Thank you for the paper edition of SF Commentary 93, a wonderful Australian souvenir. The least I can do is try my best to write up a decent letter of comment. Get a head start on things, too…
I have noticed that more and more, science fiction is being marketed and aimed at children, the same way the space industry is. Both are something for the kids to enjoy, as far as I see it. Why are they not being marketed to adults? Perhaps these days, they are not being seen as adult interests. Maybe they’re just dreams, and unrealistic ones at that. Yet, dreams have helped realize the world we have. Maybe such dreams are only for corporations to make money from, and our imagination is being bred out of us. We are being slowly but surely trained to be mere consumers, imagination free and just a cog in the economic engine. I so hope I am wrong. (Where did that come from?)
I am finding that my interests are starting to change. Fandom has been part of my life for most of my life, but here, it looks like it is starting to fade. It might just be me, but if there is a network any more, my connections to it are fraying. We don’t go to Worldcons any more, as they are simply too expensive. We’ve left conrunning after 30 years, and now, we are more into steampunk and being steampunk vendors. Maybe that’s just a natural progression. In the long run, we’ve got to enjoy ourselves, and where we do that is losing what importance it may have had.

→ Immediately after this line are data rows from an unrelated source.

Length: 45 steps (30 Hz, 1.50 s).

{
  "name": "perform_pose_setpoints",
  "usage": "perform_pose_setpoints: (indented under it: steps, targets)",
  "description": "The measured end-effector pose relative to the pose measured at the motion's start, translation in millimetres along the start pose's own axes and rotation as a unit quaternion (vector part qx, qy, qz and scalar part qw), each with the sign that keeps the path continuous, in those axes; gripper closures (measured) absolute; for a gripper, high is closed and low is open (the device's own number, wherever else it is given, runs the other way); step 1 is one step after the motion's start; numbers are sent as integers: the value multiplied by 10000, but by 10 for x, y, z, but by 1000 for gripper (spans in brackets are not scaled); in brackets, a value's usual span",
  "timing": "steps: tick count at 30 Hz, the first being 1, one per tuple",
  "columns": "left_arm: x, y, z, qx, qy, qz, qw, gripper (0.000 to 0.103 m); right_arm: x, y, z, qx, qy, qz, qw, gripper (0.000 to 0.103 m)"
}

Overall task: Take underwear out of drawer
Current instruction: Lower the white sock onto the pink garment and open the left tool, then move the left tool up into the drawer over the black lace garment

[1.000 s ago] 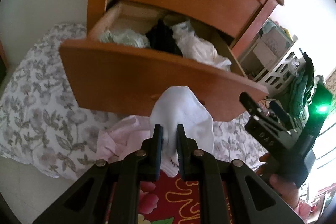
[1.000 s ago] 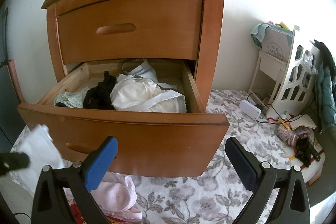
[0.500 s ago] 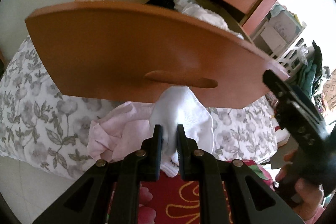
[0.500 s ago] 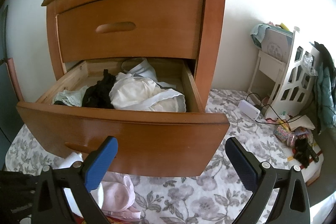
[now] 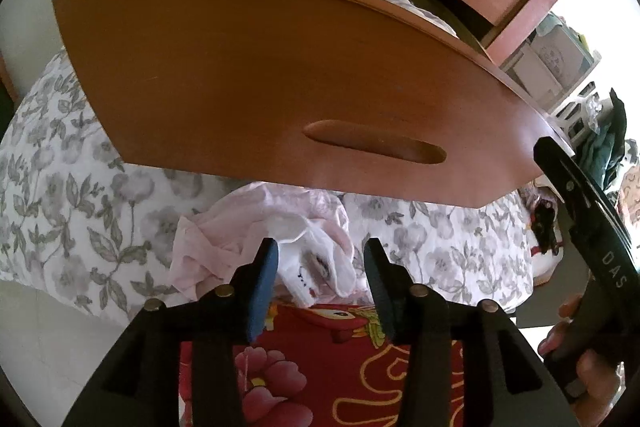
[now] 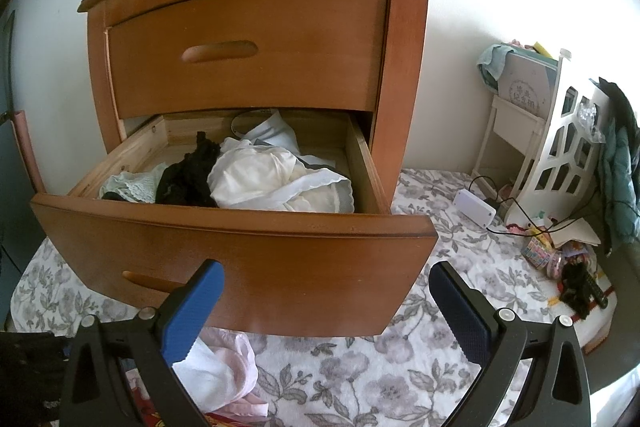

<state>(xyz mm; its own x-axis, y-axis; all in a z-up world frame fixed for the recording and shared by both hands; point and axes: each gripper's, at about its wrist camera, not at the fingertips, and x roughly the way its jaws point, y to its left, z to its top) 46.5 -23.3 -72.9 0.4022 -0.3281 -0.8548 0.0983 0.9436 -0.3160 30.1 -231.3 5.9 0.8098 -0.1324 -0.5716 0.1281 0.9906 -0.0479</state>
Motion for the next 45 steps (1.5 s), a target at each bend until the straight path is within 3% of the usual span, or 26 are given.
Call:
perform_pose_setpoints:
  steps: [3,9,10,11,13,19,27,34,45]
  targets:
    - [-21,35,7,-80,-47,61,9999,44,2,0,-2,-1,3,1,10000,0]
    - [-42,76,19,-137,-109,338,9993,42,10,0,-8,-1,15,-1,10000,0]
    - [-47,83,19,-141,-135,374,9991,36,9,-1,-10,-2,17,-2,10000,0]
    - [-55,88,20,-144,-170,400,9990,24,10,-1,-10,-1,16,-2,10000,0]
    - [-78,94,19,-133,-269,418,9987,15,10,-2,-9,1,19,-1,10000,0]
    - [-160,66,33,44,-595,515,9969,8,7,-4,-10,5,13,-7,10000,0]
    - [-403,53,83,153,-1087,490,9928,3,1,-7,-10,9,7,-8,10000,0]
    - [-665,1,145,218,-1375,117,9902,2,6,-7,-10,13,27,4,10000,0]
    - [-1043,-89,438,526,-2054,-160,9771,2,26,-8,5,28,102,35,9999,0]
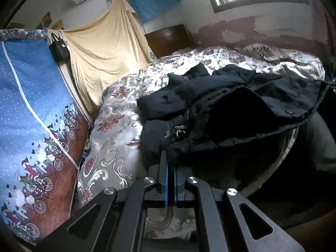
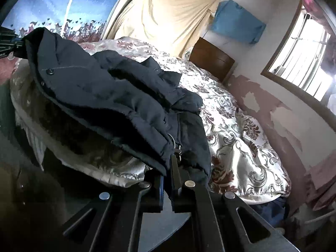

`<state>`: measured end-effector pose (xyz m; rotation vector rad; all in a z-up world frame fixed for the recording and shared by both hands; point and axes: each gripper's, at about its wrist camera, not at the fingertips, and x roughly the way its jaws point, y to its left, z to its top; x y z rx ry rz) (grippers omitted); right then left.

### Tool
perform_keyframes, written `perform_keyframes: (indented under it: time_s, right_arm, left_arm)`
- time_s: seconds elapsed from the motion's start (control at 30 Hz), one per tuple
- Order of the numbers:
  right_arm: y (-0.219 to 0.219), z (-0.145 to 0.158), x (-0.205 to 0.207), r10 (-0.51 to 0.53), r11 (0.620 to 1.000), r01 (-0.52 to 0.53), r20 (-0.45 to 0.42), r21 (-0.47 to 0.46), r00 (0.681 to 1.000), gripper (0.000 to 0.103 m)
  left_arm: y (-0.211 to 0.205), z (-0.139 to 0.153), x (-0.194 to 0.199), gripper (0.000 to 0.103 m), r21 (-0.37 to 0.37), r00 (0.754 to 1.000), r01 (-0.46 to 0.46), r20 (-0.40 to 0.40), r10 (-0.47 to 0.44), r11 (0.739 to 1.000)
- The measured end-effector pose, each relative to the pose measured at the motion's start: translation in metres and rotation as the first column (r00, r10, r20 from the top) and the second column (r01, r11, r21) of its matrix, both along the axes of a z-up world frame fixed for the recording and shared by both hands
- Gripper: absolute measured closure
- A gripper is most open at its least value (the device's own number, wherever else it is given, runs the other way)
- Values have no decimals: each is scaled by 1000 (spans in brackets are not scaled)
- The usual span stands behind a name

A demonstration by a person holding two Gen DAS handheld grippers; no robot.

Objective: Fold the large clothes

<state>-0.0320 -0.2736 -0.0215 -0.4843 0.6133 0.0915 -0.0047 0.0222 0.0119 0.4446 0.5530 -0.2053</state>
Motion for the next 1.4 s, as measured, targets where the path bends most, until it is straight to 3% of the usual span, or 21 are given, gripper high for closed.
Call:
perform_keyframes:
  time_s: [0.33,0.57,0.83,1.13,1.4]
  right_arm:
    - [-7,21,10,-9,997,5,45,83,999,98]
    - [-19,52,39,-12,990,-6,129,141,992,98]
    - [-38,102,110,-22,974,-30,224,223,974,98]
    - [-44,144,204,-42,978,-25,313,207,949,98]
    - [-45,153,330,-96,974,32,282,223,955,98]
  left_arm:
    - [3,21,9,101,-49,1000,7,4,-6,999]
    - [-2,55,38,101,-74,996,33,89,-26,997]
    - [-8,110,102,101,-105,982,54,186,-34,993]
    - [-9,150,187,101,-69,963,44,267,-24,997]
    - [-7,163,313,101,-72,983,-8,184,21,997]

(This is stream-of-consciousneess writing, based on your own writing about your own origins. I can look back at that, and wonder if I have graduated through all of Bloch’s 7 stages, and am finding new stages for myself.)
My life in fanzines has also been changing, too. I can now say that I have been in the locol of fanzines for 35 years, yet have never really been a part of any fanzine community. I have always been on the outside looking in, no matter where I’ve been. Again, it might just be me, but no matter what I’ve done, response is often tepid, and a few times, unfriendly. Would it matter much if I did not respond to fanzines the way I have? Believe me, I appreciate the efforts to keep this oldest of fan activities going. I am trying to do my part in that, too.
While I have enjoyed a lot of the novels about Mars listed here, my favorite was Kim Stanley Robinson’s Mars trilogy, with the added fourth book. It seemed about a logical as it could get, given the illogic of the average human being, and given the possibility of huge water reserves on Mars just under its surface. I could have used another book or two in that series. (Just curious…the cover artist for Brian Aldiss’s The Saliva Tree…looks like something Joe Mayhew might have created.)
You have a wonderful selection of books listed, and I wish I could read even one of them, but I do not have the money to get them, nor these days the time to read them. I also admit that the inclination to read them is fading. The more I feel I cannot take part to even a small extent, the more the interest fades.
I daresay this is probably the strangest loc I have every written, and the fact I composed most of it around 2am local time must have something to do with it. A little insomnia may have put strange ideas in my head. Maybe it’s just better to put this in the WAHF file…and I will try again with the next issue. We will see you then.